- Interactive map of the Bank Barn area

General information
- Location: 207 Mountain Avenue, Pequannock, New Jersey, U.S.

= Bank Barn =

Bank Barn was item #2219 on the New Jersey State Historic Register, a timber bank barn located at 207 Mountain Avenue in Pequannock, New Jersey.

==History==
Pequannock's Banked Barn was built of stone and timber into the foothills of the New Jersey Highlands overlooking the Pequannock Valley. The traditional banked design allows access to multiple levels within the barn from ground level on the outside, as the foundation is cut into a slope.

Located on private property, the barn fell into disrepair and finally collapsed inward in 2010. The foundation and collapsed walls remain at the site as of 2012.

The structure was added to the New Jersey Historic Register on July 29, 1981.

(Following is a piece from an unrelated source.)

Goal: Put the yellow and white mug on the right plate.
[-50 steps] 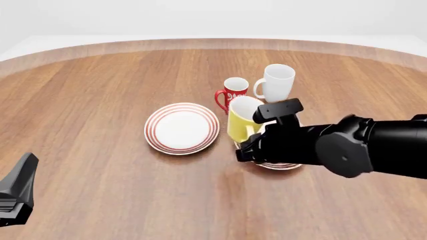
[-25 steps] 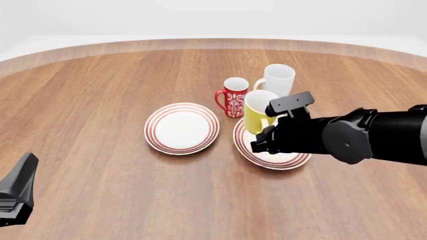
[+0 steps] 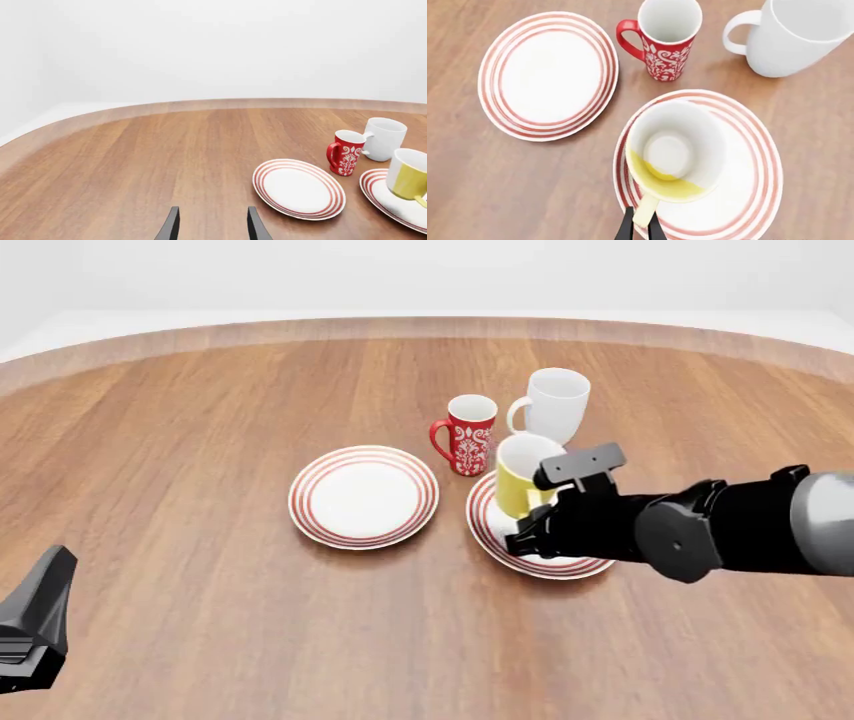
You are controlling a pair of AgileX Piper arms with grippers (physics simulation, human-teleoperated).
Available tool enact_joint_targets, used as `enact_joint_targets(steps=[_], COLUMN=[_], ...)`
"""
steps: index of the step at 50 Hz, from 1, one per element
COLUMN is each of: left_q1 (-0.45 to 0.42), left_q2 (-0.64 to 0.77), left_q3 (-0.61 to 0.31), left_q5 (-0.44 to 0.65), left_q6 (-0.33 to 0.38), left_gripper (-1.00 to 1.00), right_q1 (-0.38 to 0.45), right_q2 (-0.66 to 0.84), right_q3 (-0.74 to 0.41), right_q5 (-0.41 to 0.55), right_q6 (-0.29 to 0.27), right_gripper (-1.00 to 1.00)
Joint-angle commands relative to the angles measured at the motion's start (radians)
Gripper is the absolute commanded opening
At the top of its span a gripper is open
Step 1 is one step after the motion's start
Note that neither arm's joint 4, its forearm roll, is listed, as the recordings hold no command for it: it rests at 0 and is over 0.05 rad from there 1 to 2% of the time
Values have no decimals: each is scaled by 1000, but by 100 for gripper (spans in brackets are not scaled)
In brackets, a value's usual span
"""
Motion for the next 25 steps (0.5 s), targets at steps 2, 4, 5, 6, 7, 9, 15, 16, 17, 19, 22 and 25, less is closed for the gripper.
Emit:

Since the 1970s the property has been privately owned by the Cook, Jones, and Harris families respectively. As of 2012 the property had changed hands to the McGrogan family.

==Significance==
Bank Barn presents historic significance to the region as it was one of the few remaining structures of its kind. The barn's design demonstrated the pioneering ingenuity of early settlers who, faced with an un-plowable hillside and lack of motorized winch and lift systems, utilized the landscape to their benefit through constructing a second floor that they could simply drive up to.